→ WORK TASK
Copy out each line below that has the word "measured" in it.

→ THE DATA
▬▬▬▬▬▬
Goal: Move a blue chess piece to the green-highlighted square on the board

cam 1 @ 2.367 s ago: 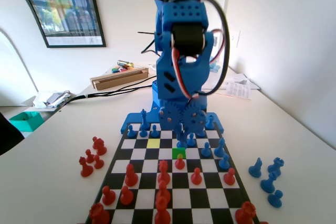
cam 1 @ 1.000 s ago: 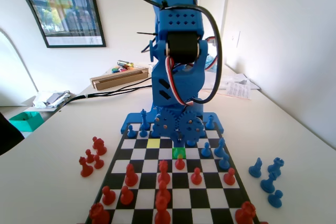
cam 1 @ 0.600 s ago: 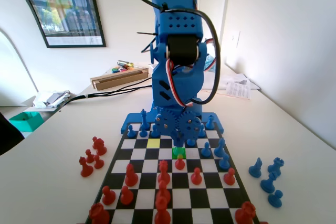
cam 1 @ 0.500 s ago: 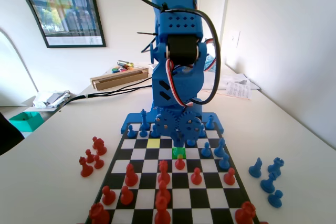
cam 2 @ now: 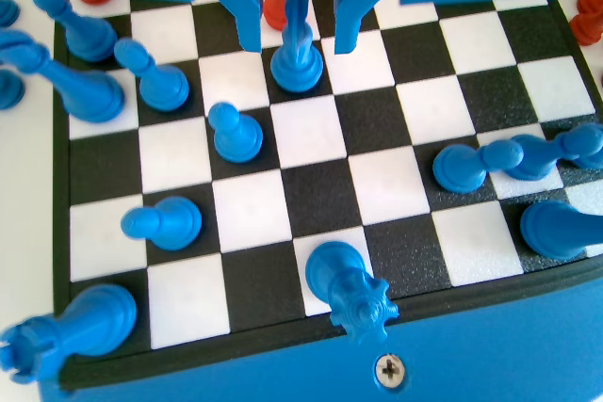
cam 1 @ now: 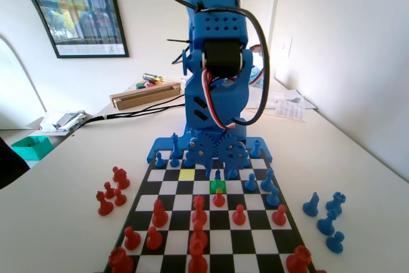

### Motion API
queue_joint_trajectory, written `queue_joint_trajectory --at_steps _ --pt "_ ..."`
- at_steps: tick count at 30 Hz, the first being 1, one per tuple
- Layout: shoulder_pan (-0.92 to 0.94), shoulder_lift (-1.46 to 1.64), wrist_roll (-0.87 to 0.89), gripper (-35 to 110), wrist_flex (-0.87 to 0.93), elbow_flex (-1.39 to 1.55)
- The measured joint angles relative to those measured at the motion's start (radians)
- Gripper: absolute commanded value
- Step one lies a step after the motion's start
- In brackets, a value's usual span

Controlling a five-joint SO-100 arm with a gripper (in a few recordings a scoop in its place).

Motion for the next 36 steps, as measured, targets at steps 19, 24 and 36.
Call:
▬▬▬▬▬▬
→ REPLY TO THE TASK
- The measured joint angles relative to those measured at the motion's start (radians)
Motion for the next 36 steps, as measured, targets at steps 19, 24 and 36.

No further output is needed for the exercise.